In the School of Nursing, I saw how digital innovation is expanding access to healthcare. One project, in partnership with colleagues at the Gillings School of Global Public Health, explores how drone-delivered defibrillators could dramatically reduce response times for cardiac emergencies. It’s an ambitious idea with real potential to save lives.

And at the Eshelman School of Pharmacy, I met a team that developed a deceptively simple device that uses artificial intelligence to improve the safety and precision of IV medication preparation. Developed with biomedical engineering students in collaboration with the College of Arts and Sciences’ exercise and sport science department, it’s a powerful example of how collaboration can lead to practical, life-improving innovation.

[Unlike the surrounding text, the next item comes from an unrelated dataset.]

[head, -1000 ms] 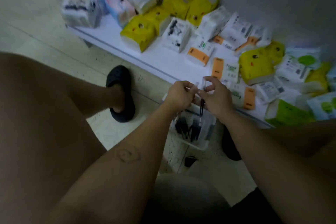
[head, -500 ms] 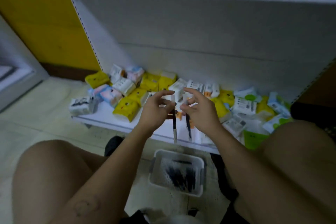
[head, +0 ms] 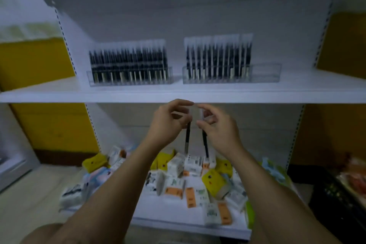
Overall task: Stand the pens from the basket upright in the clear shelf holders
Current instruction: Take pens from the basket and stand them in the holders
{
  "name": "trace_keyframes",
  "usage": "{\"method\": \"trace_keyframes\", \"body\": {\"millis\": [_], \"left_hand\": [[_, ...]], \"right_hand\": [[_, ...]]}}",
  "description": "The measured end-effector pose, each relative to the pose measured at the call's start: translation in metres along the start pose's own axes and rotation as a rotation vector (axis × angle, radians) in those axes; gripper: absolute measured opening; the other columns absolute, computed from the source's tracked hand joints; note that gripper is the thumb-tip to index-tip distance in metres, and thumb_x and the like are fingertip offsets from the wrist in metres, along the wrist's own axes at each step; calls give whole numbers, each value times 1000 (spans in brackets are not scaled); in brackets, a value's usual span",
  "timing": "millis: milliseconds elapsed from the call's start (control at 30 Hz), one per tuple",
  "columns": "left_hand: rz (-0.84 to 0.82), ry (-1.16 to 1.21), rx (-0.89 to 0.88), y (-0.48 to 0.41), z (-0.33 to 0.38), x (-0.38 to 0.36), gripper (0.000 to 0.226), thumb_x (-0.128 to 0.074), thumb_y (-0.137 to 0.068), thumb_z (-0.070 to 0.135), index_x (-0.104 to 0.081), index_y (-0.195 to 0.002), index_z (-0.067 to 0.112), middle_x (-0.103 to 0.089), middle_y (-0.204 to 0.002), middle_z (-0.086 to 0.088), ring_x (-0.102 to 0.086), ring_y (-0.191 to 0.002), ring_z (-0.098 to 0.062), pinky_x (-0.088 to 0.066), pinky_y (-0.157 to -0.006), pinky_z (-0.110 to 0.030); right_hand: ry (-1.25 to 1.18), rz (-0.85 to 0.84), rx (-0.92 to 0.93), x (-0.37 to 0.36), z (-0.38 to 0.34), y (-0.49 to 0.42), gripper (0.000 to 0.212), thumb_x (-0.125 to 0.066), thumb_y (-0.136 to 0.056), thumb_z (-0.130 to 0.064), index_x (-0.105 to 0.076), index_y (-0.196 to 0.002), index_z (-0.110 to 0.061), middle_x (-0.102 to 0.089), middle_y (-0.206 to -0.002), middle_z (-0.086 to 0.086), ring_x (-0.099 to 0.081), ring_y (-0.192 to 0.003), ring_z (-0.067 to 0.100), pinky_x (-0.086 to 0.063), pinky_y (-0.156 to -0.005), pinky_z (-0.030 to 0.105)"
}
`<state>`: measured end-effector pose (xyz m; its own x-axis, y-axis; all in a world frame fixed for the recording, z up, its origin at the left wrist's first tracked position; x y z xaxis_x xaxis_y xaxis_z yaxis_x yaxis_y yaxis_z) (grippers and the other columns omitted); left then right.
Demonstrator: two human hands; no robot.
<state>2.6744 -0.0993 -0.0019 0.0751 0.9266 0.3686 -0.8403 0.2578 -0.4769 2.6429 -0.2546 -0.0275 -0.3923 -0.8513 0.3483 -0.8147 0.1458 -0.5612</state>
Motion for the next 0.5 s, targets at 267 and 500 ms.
{"method": "trace_keyframes", "body": {"millis": [267, 500], "left_hand": [[13, -95, -190, -33, 91, -11, 26, -70, -86, 11, -67, -108, 25, -70, -88, 3, -69, -81, -8, -58, -81, -37], [-19, -69, -303, -71, 151, -21, 27, -69, -86, 14, -65, -109, 27, -70, -94, 3, -68, -85, -7, -58, -79, -30]], "right_hand": [[7, 119, 117, 66, -48, -27, 37, -74, -82, -15, -58, -106, -39, -59, -90, -22, -64, -73, -2, -50, -64, 13], [47, 223, 194, 119, -71, -65, 33, -69, -88, -17, -61, -115, -33, -63, -102, -16, -62, -82, -2, -49, -67, 8]]}}
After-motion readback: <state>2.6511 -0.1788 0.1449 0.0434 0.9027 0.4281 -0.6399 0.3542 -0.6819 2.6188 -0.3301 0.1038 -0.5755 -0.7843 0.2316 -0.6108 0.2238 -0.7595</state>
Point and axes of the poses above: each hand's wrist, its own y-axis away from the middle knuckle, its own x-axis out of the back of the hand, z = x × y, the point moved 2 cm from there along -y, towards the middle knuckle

While these efforts span different fields, they share a common thread: They bring together expertise in ways that wouldn’t be possible within a single lab or disciplinary unit. And they make our campus feel smaller and more connected. In fact, what I kept hearing throughout my tour is that the barrier to collaboration is not structural. Nor is it resistance. It’s lack of awareness. We can’t partner on work we don’t know exists.

Creating more visibility across schools, departments and roles has the potential to unlock even more of this kind of innovation. And one of my goals in sharing these stories is to make that work more visible. And perhaps, in doing so, spark new connections across Carolina, tying us closer together. And making the tent smaller.

Provost’s log, stardate May 19, 2026.